Negociações. Nesta quinta-feira, 9, um encontro que durou mais de dez horas e reuniu mulheres de policiais militares e o governo do Estado terminou sem acordo. A reunião terminou apenas no início da madrugada desta sexta. 

"Eles não deram garantia nenhuma de reajuste. Já foram 113 mortes, e a greve continua", afirmou Fernanda Silva, mulher de um policial militar e que esteve presente ao encontro.

A categoria reivindica 43% de reposição salarial. Ao longo do encontro desta quinta, as representantes dos PMs chegaram a sugerir o parcelamento do reajuste - um aumento inicial de 15% e os demais 28% no prazo de 12 meses. Mas o governo ofereceu apenas uma possibilidade de reajuste a partir dos resultados de arrecadação do primeiro quadrimestre deste ano, sem, no entanto, apresentar porcentual.

Na negociação, as mulheres dos PMs também pediram anistia total aos policiais militares em eventual processo administrativo por motim. O governo afirmou que não deixará de investigar as infrações, mas prometeu "atuar com isenção".

O secretário estadual de Direitos Humanos, Júlio Pompeu, lamentou o fracasso nas negociações e manutenção do motim dos policiais militares. "Nenhuma categoria de servidor para 100%. Eles (policiais) pararam. É lamentável", declarou Pompeu.

ENTENDA A CRISE NO ESPÍRITO SANTO

Familiares e amigos de policiais militares no Espírito Santo começaram, na noite de sexta-feira, 3, a fazer manifestações impedindo a saída das viaturas para as ruas e afetando a segurança dos municípios.  Sem reajuste há quatro anos, os PMs reivindicam aumento salarial e melhores condições de trabalho.

O motim dos policiais levou a uma onda de homicídios e ataques a lojas. Com medo, a população passou a evitar sair de casa e donos de estabelecimentos fecharam as portas.

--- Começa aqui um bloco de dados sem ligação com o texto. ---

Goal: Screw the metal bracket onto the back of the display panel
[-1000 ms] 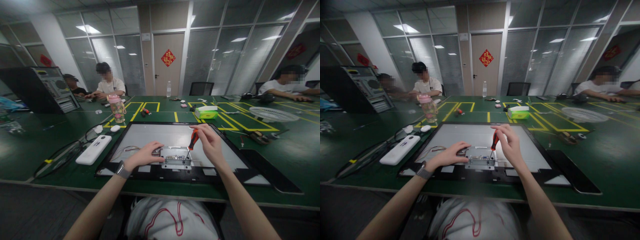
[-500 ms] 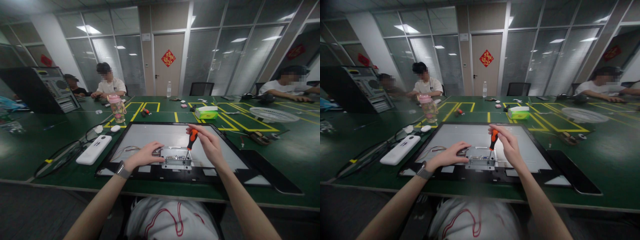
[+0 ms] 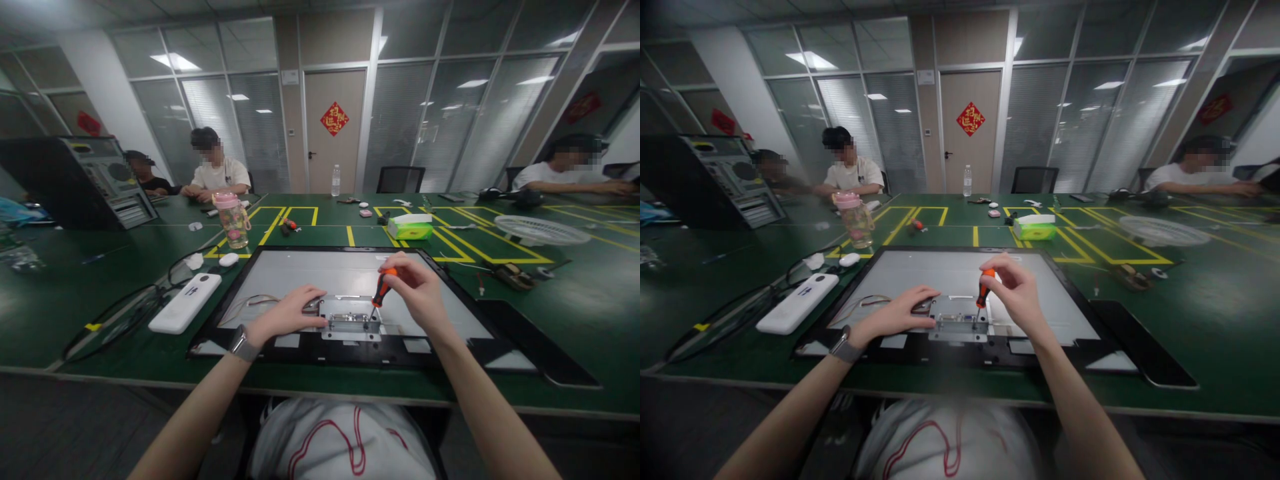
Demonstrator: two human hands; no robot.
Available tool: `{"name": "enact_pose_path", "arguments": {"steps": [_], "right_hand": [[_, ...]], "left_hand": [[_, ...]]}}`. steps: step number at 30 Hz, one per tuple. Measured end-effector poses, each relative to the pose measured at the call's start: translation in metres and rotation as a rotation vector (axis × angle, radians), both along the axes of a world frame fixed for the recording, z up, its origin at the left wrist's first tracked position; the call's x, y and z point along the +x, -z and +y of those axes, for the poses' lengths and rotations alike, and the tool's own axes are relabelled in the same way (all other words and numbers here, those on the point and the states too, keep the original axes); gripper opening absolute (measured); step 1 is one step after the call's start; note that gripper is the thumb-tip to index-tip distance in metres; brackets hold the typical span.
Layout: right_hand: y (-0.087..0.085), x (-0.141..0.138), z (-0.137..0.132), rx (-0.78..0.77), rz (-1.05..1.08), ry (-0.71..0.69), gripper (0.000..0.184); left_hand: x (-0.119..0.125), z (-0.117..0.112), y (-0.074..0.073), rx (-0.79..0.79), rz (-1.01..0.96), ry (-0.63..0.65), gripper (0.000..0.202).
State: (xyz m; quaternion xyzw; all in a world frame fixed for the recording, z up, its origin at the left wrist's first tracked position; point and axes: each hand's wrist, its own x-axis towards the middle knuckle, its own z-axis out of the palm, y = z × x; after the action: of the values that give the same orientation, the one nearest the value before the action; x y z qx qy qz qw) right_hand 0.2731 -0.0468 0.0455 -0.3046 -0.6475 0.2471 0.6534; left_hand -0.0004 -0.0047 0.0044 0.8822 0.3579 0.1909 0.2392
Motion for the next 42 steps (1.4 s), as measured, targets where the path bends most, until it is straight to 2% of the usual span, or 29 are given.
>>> {"name": "enact_pose_path", "arguments": {"steps": [4,7,11,14,17,20,23,25,27,30,32,33,36,39,41,42], "right_hand": [[0.001,0.000,-0.002,-0.078,-0.032,-0.100,0.019],[-0.001,-0.001,-0.002,-0.053,-0.063,-0.105,0.021],[-0.002,-0.003,0.000,0.010,-0.058,-0.033,0.017],[0.000,-0.004,0.002,-0.021,-0.053,-0.017,0.018],[0.002,-0.004,0.002,-0.062,-0.023,-0.030,0.023],[0.001,-0.003,0.002,-0.017,-0.026,0.008,0.021],[0.001,-0.004,0.002,0.011,-0.013,0.006,0.017],[0.004,-0.007,0.002,-0.041,0.056,-0.038,0.020],[0.008,-0.012,0.002,-0.084,0.113,-0.061,0.030],[0.011,-0.009,0.001,-0.069,0.048,0.012,0.024],[0.008,0.011,0.000,-0.020,-0.141,0.173,0.021],[0.007,0.028,-0.002,0.013,-0.290,0.299,0.023],[0.014,0.107,-0.019,-0.021,-0.673,0.730,0.035],[0.045,0.193,-0.051,-0.329,-0.837,0.977,0.055],[0.073,0.232,-0.073,-0.536,-0.791,0.996,0.061],[0.086,0.244,-0.082,-0.571,-0.753,0.965,0.060]], "left_hand": [[-0.001,0.001,-0.001,-0.024,-0.017,-0.004,0.063],[0.002,-0.002,-0.010,-0.008,-0.082,0.047,0.073],[0.017,-0.015,-0.036,0.033,-0.207,0.117,0.072],[0.039,-0.027,-0.060,0.072,-0.335,0.170,0.056],[0.063,-0.034,-0.074,0.136,-0.436,0.224,0.041],[0.081,-0.034,-0.074,0.161,-0.540,0.186,0.027],[0.092,-0.031,-0.067,0.051,-0.666,0.161,0.026],[0.096,-0.030,-0.062,0.022,-0.732,0.100,0.020],[0.099,-0.028,-0.058,0.025,-0.741,0.067,0.019],[0.099,-0.026,-0.053,0.049,-0.710,0.071,0.020],[0.098,-0.023,-0.048,0.046,-0.705,0.069,0.021],[0.097,-0.021,-0.046,0.035,-0.717,0.061,0.021],[0.093,-0.016,-0.041,0.015,-0.774,0.031,0.018],[0.092,-0.012,-0.039,0.005,-0.790,0.017,0.019],[0.093,-0.012,-0.039,-0.003,-0.785,0.019,0.020],[0.094,-0.013,-0.039,-0.008,-0.787,0.019,0.021]]}}
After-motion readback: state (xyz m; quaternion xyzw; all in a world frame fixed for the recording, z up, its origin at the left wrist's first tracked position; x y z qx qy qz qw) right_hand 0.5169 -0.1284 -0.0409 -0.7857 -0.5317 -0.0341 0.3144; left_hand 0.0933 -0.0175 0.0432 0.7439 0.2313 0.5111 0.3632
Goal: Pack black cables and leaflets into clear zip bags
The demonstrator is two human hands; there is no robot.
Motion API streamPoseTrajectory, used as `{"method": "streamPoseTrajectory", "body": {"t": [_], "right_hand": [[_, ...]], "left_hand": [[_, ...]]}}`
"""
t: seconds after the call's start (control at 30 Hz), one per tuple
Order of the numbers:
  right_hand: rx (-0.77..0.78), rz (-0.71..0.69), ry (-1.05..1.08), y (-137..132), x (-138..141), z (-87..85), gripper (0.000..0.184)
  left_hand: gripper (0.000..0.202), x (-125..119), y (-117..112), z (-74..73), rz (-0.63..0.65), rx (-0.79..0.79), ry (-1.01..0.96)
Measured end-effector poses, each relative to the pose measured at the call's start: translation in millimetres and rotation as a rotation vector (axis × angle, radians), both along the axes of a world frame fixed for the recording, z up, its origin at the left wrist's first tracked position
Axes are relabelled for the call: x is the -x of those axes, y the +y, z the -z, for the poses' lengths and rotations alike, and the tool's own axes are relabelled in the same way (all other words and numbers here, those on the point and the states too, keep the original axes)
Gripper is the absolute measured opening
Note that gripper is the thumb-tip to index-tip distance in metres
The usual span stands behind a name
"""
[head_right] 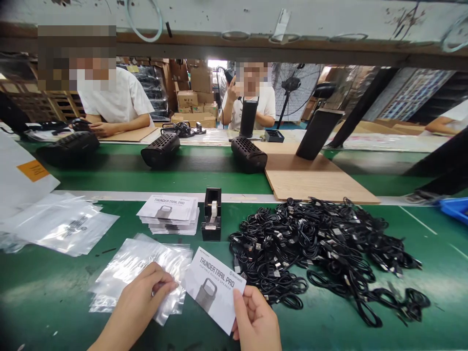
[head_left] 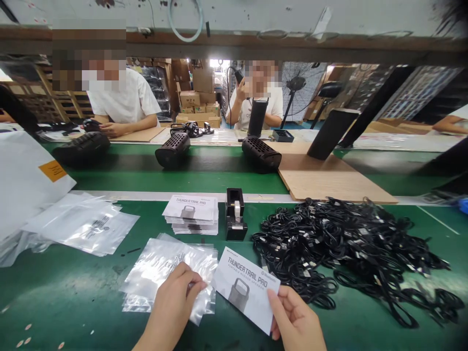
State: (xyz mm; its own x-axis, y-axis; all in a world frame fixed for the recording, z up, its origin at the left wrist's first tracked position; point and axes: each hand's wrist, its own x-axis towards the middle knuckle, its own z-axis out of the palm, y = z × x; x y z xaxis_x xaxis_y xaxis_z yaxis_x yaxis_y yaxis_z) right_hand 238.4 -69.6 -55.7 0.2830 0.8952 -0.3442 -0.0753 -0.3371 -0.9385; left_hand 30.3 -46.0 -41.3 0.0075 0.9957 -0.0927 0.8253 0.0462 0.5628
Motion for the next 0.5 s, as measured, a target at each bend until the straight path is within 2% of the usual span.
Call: {"method": "streamPoseTrajectory", "body": {"t": [0.07, 0.2, 0.37, 0.5], "right_hand": [[0.012, -0.032, 0.011, 0, -2, 1.0, 0.045], [0.054, -0.116, 0.045, 1, -7, 3.2, 0.047], [-0.037, -0.024, 0.029, -2, -2, 4.5, 0.046], [-0.085, -0.006, 0.05, -2, 6, 9.7, 0.048]], "left_hand": [[0.024, 1, -1, 1.0, 0.016, -0.027, -0.003], [0.016, 3, -3, 5.9, 0.006, -0.049, 0.02], [0.025, 3, -2, 1.8, 0.034, -0.016, 0.044], [0.033, 2, -2, -4.4, 0.052, -0.011, 0.043]]}}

Os capixabas já estocam comida

Na segunda-feira, 6, a prefeitura de Vitória suspendeu o funcionamento das escolas municipais e de  unidades de saúde. 

Também na segunda, o governo federal autorizou o envio da Força Nacional e das Forças Armadas para reforçar o policiamento nas ruas de cidades do Espírito Santo. Apesar do reforço, o clima de tensão se manteve no Estado.

A morte de um policial civil na noite de terça-feira, 7, motivou uma paralisação da categoria na quarta, agravando ainda mais a crise de segurança no Espírito Santo.

Para tentar conter o motim, o governo criou na quarta-feira, 8, um comitê de negociação com representantes do movimento que impede a saída de policiais militares dos batalhões das principais cidades do Estado.